In 1833, being then in the 16th year of his age, Mr. Rogers entered Yale College. While a Sophomore in that institution, he was suddenly called home to attend, what was thought to be, his mother's dying bed. He obeyed the summons, and received what he supposed to be her last counsels. She, however, most unexpectedly, recovered; but the scene made an impression on the mind of her son that was never effaced. He returned to college deeply impressed with the beauty and value of that religion, such a powerful illustration of which he had just witnessed in the person of his mother. About this time the extensive and powerful revivals of 1835 occurred in Yale College; and Mr. Rogers, with about forty of his fellow-students, publicly professed his faith in Christ, and became connected with the College Church. It is a remarkable fact, that from his class (that of 1837), more than thirty young men devoted themselves to the Gospel ministry.

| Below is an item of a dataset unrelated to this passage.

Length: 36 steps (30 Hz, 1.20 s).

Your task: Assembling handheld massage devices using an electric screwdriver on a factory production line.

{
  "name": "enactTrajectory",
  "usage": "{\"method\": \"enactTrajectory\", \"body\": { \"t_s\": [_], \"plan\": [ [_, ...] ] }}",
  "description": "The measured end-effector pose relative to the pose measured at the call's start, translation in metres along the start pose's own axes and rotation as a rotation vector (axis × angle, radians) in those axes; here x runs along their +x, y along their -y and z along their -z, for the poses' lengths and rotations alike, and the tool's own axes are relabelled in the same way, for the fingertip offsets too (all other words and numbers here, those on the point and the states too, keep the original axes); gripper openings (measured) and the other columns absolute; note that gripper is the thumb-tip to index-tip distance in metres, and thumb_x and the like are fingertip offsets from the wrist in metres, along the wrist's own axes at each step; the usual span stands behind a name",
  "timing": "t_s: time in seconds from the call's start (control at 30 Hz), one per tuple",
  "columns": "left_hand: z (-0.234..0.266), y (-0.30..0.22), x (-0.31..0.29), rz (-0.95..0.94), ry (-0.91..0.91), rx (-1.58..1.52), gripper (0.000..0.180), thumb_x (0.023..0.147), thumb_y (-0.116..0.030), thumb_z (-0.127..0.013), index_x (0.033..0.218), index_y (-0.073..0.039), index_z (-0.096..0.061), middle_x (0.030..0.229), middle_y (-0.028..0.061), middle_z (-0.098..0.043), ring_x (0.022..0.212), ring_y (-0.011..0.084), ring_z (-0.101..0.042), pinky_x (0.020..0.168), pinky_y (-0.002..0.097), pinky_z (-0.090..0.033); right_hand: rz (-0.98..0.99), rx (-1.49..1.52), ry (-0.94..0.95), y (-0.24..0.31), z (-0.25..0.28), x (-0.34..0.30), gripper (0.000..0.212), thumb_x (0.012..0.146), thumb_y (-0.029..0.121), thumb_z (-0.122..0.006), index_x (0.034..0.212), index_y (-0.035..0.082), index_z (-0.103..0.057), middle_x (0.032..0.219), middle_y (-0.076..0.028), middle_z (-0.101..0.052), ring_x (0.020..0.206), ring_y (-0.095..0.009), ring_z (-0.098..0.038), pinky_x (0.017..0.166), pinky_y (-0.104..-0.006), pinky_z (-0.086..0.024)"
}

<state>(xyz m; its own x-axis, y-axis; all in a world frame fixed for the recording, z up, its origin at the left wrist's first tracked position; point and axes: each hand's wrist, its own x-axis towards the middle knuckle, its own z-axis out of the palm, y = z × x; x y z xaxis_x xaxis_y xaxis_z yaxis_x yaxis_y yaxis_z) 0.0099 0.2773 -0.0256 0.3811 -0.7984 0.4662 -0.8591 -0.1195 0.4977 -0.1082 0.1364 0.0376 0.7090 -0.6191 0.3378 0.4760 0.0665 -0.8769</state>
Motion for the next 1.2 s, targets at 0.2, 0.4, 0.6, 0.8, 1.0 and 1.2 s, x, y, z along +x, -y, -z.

In 1837, Mr. Rogers entered the Theological Seminary at Princeton. After prosecuting his studies, during a part of the course, a dangerous illness which left him with a serious affection of the eyes, obliged him to leave the seminary, and relinquish his studies. By the advice of physicians he removed to the country, and engaged in active life. About this time he was united in marriage to Miss Elizabeth Caldwell, daughter of the late John Caldwell, Esq., of Hartford, Connecticut. After his marriage his health being greatly restored, he pursued privately his theological studies, and was licensed to preach by the Litchfield South Association of Connecticut, in June, 1840. In November of the same year, he was ordained and installed pastor of the Congregational Church at Chicopee Falls, Massachusetts. After labouring here three years, during which the church enjoyed a season of revival, he was called to the pulpit of "The Edwards Church," Northampton, Massachusetts, a branch of the ancient church, of which the great Jonathan Edwards was the pastor, a century before. He accepted the call, and was installed in May, 1843. In 1847 a severe attack of pulmonary disease induced him to seek a southern climate, and he spent the winter of that year in South Carolina and Georgia. While there, he received a call to the First Presbyterian Church in Augusta, Georgia, which he accepted, and removed to that place with his family in November, 1847. Six years of pleasant labor were spent with that large, intelligent, and prosperous congregation, during which additions were made to the church at almost every communion season. During his connection with this church Mr. Rogers published a Treatise on the Doctrine of Election; a volume of Discourses to Young Men, and a number of occasional sermons. In 1853 he received the degree of D.D., from the Trustees of Oglethorpe University, Georgia.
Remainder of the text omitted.